Mission et tâches du CERT-UE

La mission du CERT-UE, centre interinstitutionnel autonome de cybersécurité au service de l’ensemble des entités de l’Union serait de contribuer à la sécurité de l’environnement TIC non classifié de l’ensemble des entités de l’Union et de leur fournir des conseils concernant la cybersécurité, en les aidant à prévenir, à détecter et à traiter les incidents, ainsi qu’à en atténuer les effets, à y répondre et à s’en remettre. Le CERT-UE serait un fournisseur interinstitutionnel autonome de services destinés à l’ensemble des entités de l’Union. Il serait intégré à la structure administrative d’une direction générale de la Commission, afin de bénéficier des structures d’appui de la Commission en matière administrative, financière, de gestion et de comptabilité.
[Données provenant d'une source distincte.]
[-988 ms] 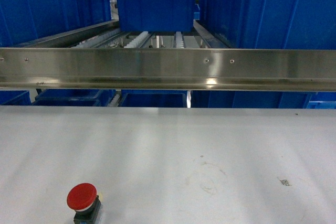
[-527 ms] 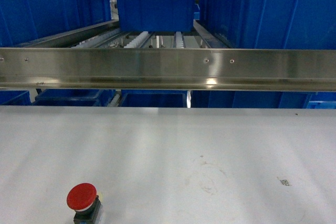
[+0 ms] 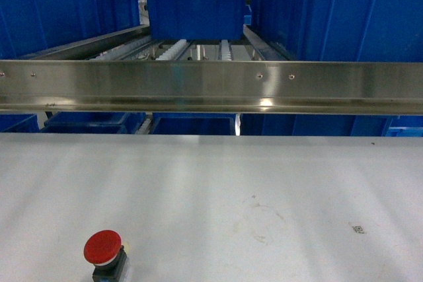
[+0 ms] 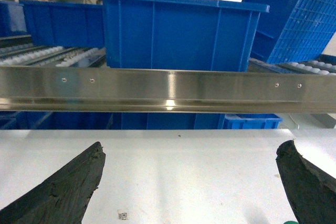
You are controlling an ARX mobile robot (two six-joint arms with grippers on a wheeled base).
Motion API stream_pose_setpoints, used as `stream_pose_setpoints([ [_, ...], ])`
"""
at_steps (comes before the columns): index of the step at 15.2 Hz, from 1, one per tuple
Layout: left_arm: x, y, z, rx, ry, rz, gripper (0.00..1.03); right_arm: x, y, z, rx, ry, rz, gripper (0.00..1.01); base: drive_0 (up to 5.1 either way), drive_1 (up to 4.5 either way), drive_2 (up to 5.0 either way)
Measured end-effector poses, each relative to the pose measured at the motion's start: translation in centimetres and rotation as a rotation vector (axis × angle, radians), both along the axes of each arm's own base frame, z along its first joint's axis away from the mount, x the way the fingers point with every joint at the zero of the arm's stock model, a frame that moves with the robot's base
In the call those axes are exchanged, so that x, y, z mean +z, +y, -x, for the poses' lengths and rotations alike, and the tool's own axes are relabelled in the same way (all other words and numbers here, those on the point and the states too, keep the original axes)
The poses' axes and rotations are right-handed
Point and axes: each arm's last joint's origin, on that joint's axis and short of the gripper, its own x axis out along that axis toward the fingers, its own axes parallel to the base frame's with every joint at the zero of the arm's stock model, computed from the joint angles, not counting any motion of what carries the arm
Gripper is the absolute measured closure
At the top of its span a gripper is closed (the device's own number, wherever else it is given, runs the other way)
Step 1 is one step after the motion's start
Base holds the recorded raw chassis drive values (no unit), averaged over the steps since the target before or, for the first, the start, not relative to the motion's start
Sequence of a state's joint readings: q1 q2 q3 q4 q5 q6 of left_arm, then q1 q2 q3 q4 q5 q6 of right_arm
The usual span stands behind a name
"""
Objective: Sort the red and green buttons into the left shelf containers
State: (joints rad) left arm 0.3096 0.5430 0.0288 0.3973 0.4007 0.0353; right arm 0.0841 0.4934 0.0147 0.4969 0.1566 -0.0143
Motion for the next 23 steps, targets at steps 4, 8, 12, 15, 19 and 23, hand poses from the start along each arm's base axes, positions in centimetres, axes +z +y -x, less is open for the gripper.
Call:
stream_pose_setpoints([
  [4,0.7,-1.5,-2.9,-0.176,0.034,0.01,0.05,-0.4,-2.0,-3.4,-0.101,0.048,-0.003,0.03,0.0,0.0,0.0],
  [8,0.6,-2.5,-3.8,-0.231,0.048,0.009,0.05,-0.8,-3.4,-5.0,-0.146,0.078,-0.012,0.03,0.0,0.0,0.0],
  [12,0.8,-3.9,-8.7,-0.27,0.092,0.001,0.05,-3.4,-8.0,-9.4,-0.254,0.213,-0.053,0.03,0.0,0.0,0.0],
  [15,-0.2,-4.2,-9.0,-0.277,0.147,-0.004,0.05,-4.7,-8.2,-9.5,-0.277,0.317,-0.027,0.03,0.0,0.0,0.0],
  [19,-0.2,-4.2,-9.0,-0.277,0.147,-0.005,0.05,-7.0,-8.3,-11.5,-0.296,0.391,-0.023,0.03,0.0,0.0,0.0],
  [23,-0.2,-4.2,-9.0,-0.277,0.147,-0.005,0.05,-9.5,-9.1,-14.4,-0.384,0.434,-0.006,0.03,0.0,0.0,0.0],
])
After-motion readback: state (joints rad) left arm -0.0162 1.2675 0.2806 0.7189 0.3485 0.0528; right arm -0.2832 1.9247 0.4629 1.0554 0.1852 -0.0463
Obligations en matière de communication d’informations

Le règlement définit une approche de la notification des incidents importants en plusieurs étapes. L’ensemble des entités de l’Union devraient informer le CERT-UE de tout incident ayant un impact important. Un incident est considéré comme important si: a) il a causé ou est susceptible de causer une perturbation opérationnelle grave du service ou des pertes financières pour l’entité concernée; b) il a affecté ou est susceptible d’affecter d’autres personnes physiques ou morales en causant des dommages matériels, corporels ou moraux considérables.
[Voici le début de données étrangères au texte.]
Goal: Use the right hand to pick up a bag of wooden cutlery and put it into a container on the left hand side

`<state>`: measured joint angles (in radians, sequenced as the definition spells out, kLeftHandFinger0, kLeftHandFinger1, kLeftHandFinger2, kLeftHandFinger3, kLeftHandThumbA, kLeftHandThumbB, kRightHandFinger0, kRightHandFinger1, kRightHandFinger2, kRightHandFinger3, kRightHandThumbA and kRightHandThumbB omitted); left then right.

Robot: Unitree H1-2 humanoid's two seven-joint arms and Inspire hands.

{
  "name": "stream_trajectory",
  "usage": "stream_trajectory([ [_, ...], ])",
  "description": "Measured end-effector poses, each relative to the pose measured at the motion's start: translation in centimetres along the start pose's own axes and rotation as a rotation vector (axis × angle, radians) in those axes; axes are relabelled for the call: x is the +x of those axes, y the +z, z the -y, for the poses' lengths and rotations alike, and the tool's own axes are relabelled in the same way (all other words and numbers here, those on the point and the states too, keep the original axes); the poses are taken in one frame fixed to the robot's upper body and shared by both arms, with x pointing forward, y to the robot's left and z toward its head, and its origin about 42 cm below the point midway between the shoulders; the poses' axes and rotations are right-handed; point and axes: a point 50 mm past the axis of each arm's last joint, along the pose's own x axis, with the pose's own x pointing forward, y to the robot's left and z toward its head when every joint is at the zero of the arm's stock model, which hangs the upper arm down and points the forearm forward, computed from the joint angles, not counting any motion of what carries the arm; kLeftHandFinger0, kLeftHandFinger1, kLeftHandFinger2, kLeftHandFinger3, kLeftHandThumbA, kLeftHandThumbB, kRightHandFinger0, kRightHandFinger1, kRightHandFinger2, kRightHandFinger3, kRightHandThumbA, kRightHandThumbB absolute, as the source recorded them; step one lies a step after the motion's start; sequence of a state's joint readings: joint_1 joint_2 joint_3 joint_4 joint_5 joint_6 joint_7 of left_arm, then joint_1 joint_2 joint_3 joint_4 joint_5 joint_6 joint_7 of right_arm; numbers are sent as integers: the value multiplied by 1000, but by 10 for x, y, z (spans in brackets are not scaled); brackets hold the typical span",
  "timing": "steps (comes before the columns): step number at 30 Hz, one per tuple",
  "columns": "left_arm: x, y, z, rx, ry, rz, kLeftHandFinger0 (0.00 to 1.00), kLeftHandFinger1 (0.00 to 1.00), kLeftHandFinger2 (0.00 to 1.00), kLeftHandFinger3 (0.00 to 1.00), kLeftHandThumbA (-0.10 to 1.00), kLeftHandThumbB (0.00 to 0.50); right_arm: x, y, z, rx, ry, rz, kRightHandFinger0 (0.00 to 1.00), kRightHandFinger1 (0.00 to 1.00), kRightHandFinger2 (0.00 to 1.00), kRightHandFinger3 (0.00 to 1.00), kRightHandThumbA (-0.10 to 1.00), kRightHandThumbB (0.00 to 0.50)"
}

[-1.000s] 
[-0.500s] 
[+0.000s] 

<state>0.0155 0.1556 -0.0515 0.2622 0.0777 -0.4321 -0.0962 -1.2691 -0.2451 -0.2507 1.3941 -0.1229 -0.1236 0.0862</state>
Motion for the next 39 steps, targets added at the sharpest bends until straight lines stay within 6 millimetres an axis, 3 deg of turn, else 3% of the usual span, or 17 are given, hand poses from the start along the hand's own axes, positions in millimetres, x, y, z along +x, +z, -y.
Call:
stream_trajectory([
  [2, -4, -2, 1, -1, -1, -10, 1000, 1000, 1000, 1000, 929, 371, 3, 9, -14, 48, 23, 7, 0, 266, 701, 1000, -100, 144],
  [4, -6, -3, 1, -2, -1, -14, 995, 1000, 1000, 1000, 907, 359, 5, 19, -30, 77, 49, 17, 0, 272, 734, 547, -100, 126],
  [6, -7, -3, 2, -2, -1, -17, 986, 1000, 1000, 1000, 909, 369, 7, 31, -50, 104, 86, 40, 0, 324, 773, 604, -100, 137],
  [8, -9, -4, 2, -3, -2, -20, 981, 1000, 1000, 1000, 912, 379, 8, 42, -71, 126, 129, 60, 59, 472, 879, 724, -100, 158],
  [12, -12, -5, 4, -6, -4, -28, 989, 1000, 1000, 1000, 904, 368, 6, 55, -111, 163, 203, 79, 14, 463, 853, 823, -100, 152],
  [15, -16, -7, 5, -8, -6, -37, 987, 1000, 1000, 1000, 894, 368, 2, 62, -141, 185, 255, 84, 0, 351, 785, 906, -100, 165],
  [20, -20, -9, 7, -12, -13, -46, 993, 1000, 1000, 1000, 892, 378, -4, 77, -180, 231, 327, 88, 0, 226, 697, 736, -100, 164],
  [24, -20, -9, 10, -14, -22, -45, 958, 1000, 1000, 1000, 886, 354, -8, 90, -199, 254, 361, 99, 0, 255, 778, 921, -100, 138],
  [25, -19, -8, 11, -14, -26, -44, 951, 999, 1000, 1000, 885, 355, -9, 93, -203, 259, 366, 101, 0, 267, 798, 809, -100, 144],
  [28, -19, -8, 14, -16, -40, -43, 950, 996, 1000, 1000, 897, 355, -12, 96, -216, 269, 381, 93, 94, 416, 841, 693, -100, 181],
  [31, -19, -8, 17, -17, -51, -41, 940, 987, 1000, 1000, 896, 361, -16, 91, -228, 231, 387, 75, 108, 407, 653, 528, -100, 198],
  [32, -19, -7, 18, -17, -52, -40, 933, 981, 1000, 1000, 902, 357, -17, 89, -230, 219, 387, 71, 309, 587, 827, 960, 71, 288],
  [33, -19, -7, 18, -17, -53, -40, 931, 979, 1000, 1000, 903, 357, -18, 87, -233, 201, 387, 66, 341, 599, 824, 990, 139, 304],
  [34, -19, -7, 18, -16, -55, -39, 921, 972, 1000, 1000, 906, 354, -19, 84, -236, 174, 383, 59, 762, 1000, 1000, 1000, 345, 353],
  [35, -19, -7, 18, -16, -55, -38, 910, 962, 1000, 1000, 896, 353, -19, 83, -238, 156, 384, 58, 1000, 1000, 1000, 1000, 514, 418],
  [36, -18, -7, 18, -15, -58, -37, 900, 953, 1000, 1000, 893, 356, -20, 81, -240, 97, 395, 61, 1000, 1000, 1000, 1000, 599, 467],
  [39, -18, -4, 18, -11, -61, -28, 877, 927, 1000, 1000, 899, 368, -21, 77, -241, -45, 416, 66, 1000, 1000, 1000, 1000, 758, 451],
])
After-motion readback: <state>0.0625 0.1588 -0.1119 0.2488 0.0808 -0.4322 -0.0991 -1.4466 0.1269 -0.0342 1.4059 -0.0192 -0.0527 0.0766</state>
Les entités de l’Union devraient notifier, entre autres, toute information qui permet au CERT-UE de déterminer toute conséquence inter-entités, transfrontière ou pour l’État membre hôte de l’incident important. L’ensemble des entités de l’Union devraient transmettre au CERT-EU:

a) sans retard injustifié et en tout état de cause dans les 24 heures après avoir eu connaissance de l’incident important, une alerte précoce qui, le cas échéant, indique si l’on suspecte l’incident important d’avoir été causé par des actes illicites ou malveillants ou s’il pourrait avoir un impact inter-entités ou transfrontière;

b) sans retard injustifié et en tout état de cause dans les 72 heures après avoir eu connaissance de l’incident important, un rapport d’incident.

Le CERT-UE devrait coordonner le traitement des incidents majeurs entre les entités de l’Union.